Links in de schaduwen bij Hergé thuis zien we echter nog een andere litho hangen. Het is een ets die genummerd is (97/100) en die Hergé in 1934 gekocht had voor zeshonderd frank. Deze reproductie van het doek ‘Mère et enfant1’ uit 1921/22 is een van de vele ‘maternités’ of ‘schilderijen met moeder en haar kind(eren)’ die Pablo Picasso maakte. Op deze pagina alleen staan er al meer dan dertig, gaande van erg realistisch tot erg abstract.
Hergé zou zijn leven lang een sterke affiniteit vertonen voor het schilderen. Hij bleef kunst verzamelen en bewonderde naast klassieke meesters zoals Bosch en Breughel ook hedendaagse artiesten zoals Warhol en Miro. Via Marcel Stal, galerijhouder van de Brusselse Gallerie Carrefour, komt hij in contact met kunstenaars, critici en verzamelaars en begint hij werken te kopen van onder meer Fontana en Poliakoff. In 1962 gaat Hergé zelf aan de slag als zondagsschilder - letterlijk, want hij krijgt elke zondag privéles van de door hem bewonderde Louis Van Lint, lid van de groep La Jeune Peinture Belge en een van de meest gerespecteerde Belgische abstracte schilders.

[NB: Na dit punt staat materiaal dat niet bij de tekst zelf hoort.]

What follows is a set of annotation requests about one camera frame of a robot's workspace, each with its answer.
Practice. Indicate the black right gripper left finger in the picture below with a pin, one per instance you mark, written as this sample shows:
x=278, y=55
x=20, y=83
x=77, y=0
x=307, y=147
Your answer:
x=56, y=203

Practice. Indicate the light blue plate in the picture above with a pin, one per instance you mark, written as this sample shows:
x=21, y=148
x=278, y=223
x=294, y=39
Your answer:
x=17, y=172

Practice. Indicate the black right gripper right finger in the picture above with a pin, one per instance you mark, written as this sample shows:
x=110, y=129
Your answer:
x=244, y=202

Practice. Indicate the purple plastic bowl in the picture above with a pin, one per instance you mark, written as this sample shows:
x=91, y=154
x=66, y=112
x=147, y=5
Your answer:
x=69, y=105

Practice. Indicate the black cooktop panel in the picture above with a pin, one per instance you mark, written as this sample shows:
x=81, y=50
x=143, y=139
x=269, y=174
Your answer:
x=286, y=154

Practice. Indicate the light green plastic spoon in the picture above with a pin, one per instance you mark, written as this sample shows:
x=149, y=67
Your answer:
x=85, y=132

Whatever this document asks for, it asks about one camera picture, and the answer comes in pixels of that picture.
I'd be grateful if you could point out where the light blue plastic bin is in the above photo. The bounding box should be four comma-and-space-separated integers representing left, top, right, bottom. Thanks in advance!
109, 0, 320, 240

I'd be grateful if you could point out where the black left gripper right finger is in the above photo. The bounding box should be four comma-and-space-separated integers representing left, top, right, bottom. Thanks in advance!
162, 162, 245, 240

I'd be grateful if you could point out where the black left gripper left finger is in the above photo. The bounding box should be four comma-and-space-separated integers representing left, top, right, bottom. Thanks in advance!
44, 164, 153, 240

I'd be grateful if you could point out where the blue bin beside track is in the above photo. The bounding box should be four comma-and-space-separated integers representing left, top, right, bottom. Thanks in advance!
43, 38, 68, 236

“Die periode heeft ongeveer twee jaar geduurd, met 1963 als scharnierjaar”, vertelde Goddin aan De Standaard. “In tegenstelling tot veel striptekenaars die beginnen te schilderen, was er geen enkele band tussen zijn stripwerk en zijn schilderijen, Hergé ging resoluut voor de abstractie in zijn schilderijen. Hij worstelde duidelijk met problemen die eigen zijn aan schilderkunst: spanning, evenwicht, kleur, reliëf, dynamiek. Opvallend daarbij is dat zijn schilderijen heel uiteenlopend van stijl zijn. Sommige liggen in de lijn van het werk van Serge Poliakoff of Paul Klee, andere liggen dichter bij dat van Joan Miró. Hij stond duidelijk onder invloed van de schilderkunst die begin jaren zestig in de mode was.”